I am in the process of creating a superdataset with the 500k subjects. each subject is a subdataset that is populated with relevant data. The issue is, after creating 32k subdatasets the process of creating a new subject subdataset is taking a long time (from almost 1hr to 3hrs) and it seems that this time is increasing as more subjects are added to the superdataset. This makes the process very slow and inefficient. Is there any way to enhance the new subdataset creation time?
The largest number of subdatasets ever attempted (that I am aware of) is 50k. So 500k is unchartered territory.
I think it would be best to head over to https://github.com/datalad/datalad/issues and document how you are approaching this, and what exactly is happening.
First thing to understand would be, whether you already have all data populating a single directory for the superdataset. 500k items in a single directory is a tough challenge for many filesystems (even if you remove datalad from the picture). Which filesystem and operating system are you on?

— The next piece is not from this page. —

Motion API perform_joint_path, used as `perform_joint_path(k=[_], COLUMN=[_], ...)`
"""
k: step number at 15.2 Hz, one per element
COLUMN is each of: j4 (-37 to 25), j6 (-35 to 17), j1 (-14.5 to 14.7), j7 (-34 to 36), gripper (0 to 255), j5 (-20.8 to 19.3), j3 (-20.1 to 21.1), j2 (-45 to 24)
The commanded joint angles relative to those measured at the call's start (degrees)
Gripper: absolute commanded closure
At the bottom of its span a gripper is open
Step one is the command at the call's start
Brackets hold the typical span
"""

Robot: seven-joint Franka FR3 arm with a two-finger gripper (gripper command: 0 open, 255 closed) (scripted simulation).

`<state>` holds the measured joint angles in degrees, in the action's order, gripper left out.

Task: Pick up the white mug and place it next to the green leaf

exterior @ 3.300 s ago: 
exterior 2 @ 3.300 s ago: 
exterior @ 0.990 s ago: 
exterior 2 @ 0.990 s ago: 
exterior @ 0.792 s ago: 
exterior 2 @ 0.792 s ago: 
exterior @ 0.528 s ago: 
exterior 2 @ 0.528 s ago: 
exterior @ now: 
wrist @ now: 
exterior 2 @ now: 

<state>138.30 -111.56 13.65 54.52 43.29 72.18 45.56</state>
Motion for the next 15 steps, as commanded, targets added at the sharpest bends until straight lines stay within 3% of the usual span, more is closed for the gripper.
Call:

What code and commands are you executing exactly?
Is 1h-3h the time to add a single subdataset? Is there a sharp transition, or a gradual slowdown?
That being said, the coming 0.14 release has numerous performance improvement for large datasets.
And on a more conceptual level: consider whether there could be meaningful intermediate categorizations of your subjects. If you build a 500k-subdataset dataset, cloning/deploying it will be a challenge for any consuming system for filesystem reasons alone. If you introduce an additional dataset level, the joint superdataset becomes much more manageable.
Thanks for the reply, I created this issue and explained the project with all the steps and more information. We may need to redefine the whole project structure and I like to have the
datalad team suggestions to increase the capability of our data management and consumption.